- [Assignment] Only the line with "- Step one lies" and the lines after it, to the end of the data, should appear in the answer, each reproduced exactly.
(Source material Opens)
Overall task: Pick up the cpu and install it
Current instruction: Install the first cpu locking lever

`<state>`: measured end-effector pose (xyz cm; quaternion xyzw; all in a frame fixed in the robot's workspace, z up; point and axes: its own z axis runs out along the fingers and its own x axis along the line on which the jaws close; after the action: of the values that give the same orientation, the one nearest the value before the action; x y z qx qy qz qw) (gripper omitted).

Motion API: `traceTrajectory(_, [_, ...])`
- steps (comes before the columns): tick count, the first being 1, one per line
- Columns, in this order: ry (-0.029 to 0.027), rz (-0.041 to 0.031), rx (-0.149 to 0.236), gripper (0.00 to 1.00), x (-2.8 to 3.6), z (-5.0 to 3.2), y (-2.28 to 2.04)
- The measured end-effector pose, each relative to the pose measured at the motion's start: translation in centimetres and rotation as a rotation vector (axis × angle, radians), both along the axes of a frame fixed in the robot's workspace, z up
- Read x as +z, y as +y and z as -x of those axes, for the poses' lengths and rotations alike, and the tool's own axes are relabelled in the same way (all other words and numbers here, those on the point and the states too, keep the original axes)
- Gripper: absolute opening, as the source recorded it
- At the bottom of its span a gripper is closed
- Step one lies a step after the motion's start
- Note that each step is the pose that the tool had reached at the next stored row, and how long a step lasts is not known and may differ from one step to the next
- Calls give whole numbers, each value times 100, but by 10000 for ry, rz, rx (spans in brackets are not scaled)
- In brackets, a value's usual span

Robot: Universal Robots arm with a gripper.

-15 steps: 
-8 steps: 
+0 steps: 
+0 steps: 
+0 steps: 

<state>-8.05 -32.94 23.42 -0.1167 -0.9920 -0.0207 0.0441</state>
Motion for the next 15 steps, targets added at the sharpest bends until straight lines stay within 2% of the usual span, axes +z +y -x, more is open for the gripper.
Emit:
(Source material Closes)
- [Output of the task]
- Step one lies a step after the motion's start
- Note that each step is the pose that the tool had reached at the next stored row, and how long a step lasts is not known and may differ from one step to the next
- Calls give whole numbers, each value times 100, but by 10000 for ry, rz, rx (spans in brackets are not scaled)
- In brackets, a value's usual span

Robot: Universal Robots arm with a gripper.

-15 steps: 
-8 steps: 
+0 steps: 
+0 steps: 
+0 steps: 

<state>-8.05 -32.94 23.42 -0.1167 -0.9920 -0.0207 0.0441</state>
Motion for the next 15 steps, targets added at the sharpest bends until straight lines stay within 2% of the usual span, axes +z +y -x, more is open for the gripper.
Emit:

No more work is left in this exercise.